Task requirements: The answer must be every line below that contains the string "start".
#####
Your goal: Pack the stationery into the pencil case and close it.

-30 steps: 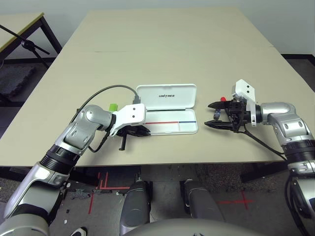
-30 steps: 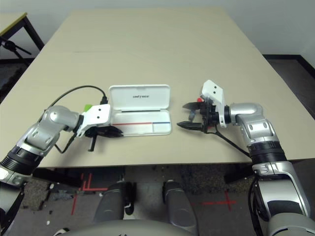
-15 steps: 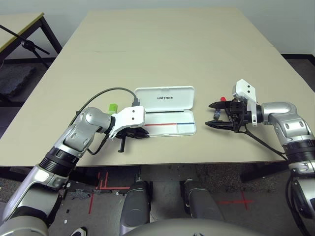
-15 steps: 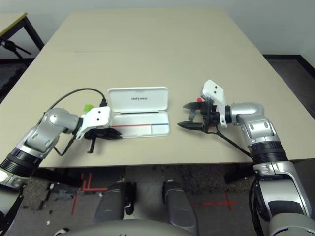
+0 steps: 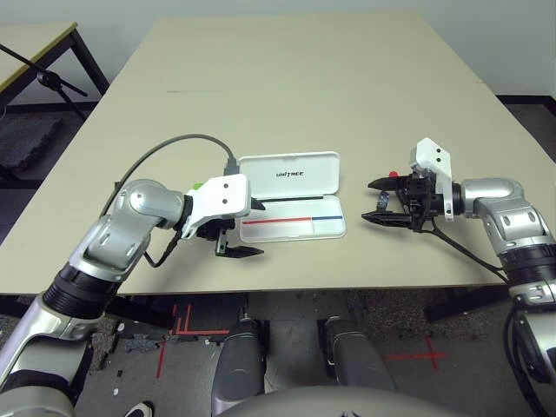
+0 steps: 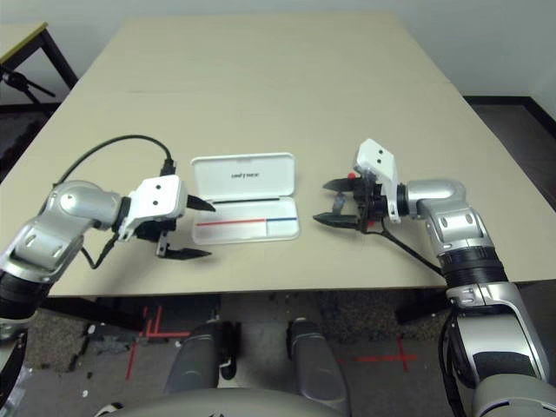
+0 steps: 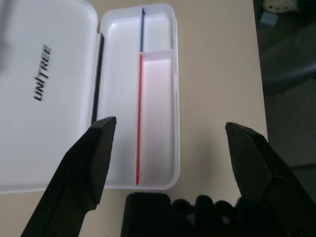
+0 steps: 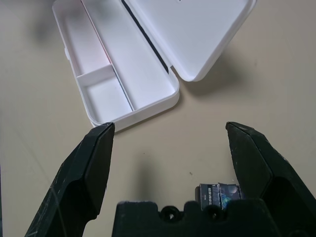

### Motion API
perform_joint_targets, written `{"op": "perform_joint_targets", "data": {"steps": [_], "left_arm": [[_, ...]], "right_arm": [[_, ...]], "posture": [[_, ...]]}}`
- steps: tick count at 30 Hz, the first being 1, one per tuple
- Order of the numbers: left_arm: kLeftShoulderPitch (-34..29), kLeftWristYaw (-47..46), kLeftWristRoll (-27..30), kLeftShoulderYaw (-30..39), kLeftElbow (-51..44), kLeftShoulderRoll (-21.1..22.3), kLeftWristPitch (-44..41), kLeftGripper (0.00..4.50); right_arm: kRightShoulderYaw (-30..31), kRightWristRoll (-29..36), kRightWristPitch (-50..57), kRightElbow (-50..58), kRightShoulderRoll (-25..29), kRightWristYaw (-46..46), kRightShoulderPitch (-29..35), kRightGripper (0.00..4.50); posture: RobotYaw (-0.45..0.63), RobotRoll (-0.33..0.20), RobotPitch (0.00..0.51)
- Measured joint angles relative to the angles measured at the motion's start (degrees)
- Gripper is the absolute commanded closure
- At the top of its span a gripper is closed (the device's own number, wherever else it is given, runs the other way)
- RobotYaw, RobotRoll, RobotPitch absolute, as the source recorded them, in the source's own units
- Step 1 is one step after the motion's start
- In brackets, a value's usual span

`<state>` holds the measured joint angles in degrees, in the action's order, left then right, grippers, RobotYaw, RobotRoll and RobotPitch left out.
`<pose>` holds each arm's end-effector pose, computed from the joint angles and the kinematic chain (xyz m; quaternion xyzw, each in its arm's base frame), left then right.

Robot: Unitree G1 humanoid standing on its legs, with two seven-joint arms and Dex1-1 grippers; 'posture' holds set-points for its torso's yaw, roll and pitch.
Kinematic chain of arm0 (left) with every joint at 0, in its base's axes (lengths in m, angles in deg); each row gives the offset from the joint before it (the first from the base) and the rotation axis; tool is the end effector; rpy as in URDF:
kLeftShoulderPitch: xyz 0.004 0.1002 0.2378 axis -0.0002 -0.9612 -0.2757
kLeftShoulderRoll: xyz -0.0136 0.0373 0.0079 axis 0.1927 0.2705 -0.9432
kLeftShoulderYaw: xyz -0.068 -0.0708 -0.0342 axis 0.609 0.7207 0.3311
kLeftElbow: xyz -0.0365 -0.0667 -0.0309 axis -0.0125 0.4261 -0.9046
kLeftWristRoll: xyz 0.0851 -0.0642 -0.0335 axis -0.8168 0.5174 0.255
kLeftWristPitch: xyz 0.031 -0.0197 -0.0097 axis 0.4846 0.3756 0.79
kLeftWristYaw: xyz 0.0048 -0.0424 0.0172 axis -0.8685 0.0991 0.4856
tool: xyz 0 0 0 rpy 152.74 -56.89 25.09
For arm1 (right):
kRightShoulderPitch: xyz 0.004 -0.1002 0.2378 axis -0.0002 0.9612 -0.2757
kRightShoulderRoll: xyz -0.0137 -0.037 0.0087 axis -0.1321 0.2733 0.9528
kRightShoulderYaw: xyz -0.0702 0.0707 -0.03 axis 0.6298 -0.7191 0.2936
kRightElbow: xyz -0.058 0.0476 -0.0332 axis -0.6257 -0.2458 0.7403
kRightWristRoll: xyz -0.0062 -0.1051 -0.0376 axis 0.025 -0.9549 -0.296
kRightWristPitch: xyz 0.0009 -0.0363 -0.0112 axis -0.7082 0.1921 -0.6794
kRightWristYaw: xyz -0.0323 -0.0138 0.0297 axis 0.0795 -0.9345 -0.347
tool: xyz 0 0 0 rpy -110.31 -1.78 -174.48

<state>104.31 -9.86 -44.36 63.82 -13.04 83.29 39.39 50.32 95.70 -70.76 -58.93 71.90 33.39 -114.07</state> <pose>0.2605 0.2061 0.2004 0.3309 0.1143 -0.6071 0.7134 0.3072 -0.2616 0.1464 -0.1487 0.1540 0.5502 0.8071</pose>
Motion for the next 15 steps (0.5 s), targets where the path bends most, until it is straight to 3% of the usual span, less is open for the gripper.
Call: {"op": "perform_joint_targets", "data": {"steps": [8,15], "left_arm": [[0.43,-1.79,9.27,9.18,-5.20,1.08,-6.98,0.03],[0.79,-3.04,11.28,9.93,-6.25,1.08,-8.18,0.03]], "right_arm": [[-4.47,6.51,6.53,4.06,0.56,-0.82,-0.79,0.00],[-6.86,11.03,14.38,8.64,0.55,-5.54,-1.01,0.00]], "posture": [[-0.02,0.000,0.100],[-0.03,0.000,0.100]]}}
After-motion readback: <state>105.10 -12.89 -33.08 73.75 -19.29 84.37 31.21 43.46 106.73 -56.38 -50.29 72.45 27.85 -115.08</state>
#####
Exercise solution:
- Measured joint angles relative to the angles measured at the motion's start (degrees)
- Step 1 is one step after the motion's start

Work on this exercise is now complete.